While there were some good logistical reasons why it didn't do that when customers could go to Sonic or IHOP and get breakfast for dinner, McDonald's excuses rang hollow. It's no coincidence the decision to finally offer a limited breakfast menu throughout the day coincides with the point it began reporting quarter after quarter of higher comps. And CEO Easterbrook acknowledged that on the conference call.

All Day Breakfast fills a price gap on the menu. And customers are responding by trading up or adding All Day Breakfast items to their orders. Whilst we're no longer in the launch phase, this platform remains a significant contributor to top-line results, and we're already looking at ways to extend it in the future in response to customers' feedback.

2. Give value when value is sought.
When customers go to McDonald's for its fries, coffee, or breakfast, what they're really looking for is a tasty meal at a good value. Even Easterbrook has acknowledged that, for too long, the burger chain ignored that fact, instead pursuing what it thought fickle millennial customers might prefer instead.

Wendy's bundled meal promotion last October to turn the discussion away from its rival's all-day breakfast menu gave McDonald's another opportunity to show it could still offer good value. And it did so better than either Wendy's or Burger King with its McPick 2 menu, which offered customers a choice where its competition allowed virtually no substitutions.
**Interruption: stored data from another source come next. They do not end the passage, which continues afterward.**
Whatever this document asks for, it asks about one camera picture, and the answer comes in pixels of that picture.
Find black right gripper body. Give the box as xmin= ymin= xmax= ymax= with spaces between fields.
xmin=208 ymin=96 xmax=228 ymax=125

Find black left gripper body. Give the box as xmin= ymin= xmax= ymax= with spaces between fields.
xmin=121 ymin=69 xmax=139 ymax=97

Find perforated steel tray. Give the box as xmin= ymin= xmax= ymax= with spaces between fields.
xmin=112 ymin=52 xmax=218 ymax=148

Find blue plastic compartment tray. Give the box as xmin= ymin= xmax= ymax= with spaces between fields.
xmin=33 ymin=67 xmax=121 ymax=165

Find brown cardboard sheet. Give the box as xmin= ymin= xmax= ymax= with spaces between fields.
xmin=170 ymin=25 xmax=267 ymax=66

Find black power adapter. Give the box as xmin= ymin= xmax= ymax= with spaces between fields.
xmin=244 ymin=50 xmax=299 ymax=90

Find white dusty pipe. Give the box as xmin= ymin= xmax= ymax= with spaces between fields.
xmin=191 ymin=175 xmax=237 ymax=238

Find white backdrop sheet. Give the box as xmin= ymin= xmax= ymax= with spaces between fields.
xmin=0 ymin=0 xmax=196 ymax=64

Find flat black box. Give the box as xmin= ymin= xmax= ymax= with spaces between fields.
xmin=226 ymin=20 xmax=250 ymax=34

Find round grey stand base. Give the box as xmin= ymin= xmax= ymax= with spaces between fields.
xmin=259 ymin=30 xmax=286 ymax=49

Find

McDonald's says even changes made to the offer didn't blunt its ability to drive sales. Moreover, while the promotion helped highlight value at the chain coming out of Christmas when consumers may have been strapped for cash, Easterbrook says that will remain a constant.

So you will see us dial it up and down, national and local, but the one thing you will always see, there will always be value at McDonald's.
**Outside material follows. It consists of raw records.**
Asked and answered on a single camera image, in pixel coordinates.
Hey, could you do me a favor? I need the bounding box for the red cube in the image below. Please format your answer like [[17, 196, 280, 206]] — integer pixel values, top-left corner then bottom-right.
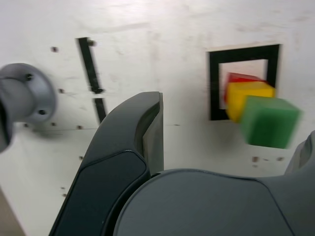
[[222, 72, 268, 103]]

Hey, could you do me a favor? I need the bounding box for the black tape strip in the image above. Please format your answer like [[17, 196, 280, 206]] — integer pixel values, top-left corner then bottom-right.
[[75, 37, 109, 123]]

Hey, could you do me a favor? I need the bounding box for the yellow cube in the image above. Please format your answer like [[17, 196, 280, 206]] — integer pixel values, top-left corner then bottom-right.
[[225, 81, 276, 123]]

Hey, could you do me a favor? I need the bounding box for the green cube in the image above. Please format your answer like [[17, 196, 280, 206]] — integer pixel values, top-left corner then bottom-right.
[[240, 95, 303, 149]]

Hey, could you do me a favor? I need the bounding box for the black tape square outline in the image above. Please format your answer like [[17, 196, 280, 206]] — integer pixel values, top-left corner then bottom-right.
[[208, 44, 281, 121]]

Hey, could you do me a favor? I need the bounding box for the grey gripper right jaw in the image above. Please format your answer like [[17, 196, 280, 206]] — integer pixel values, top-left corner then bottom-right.
[[113, 130, 315, 236]]

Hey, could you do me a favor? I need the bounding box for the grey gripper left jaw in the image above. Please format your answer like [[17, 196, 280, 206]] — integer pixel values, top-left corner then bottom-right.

Just getting the order right has been helping improve efficiency at McDonald's. Image source: Dean Hochman.

3. Menu is but one piece of the puzzle.
As important as its menu was to helping turn the tide, McDonald's also was hard at work behind the scenes driving operational improvements.

Easterbrook said closing 350 restaurants last year led directly to gains seen on its financial statements, but he also pointed to other changes that had positive results, include raising employee wages and having them ensure order accuracy through initiatives like "ask, ask, tell." He even went so far into the weeds of detail as to discuss how increasing the font size on customer receipts is paying off.

Customers in the U.S. are noticing a difference. We experienced a 6% improvement in our overall customer satisfaction scores compared to the first quarter of last year. And we are gaining share relative to the QSR sandwich segment, with a positive comparable sales gap of 140 basis points for the quarter.

The case for McDonald's
The burger chain has put together increasingly solid results, and though not all of them are predicated on it being a better company -- for example, it has benefited from falling commodity costs even as it raised prices -- the focus has certainly changed at McDonald's and it's no longer a company where investors are waiting for the other shoe to drop.

The competition for customers is certainly just as intense now as it's ever been, but McDonald's has shown that it is not yet out of the fight.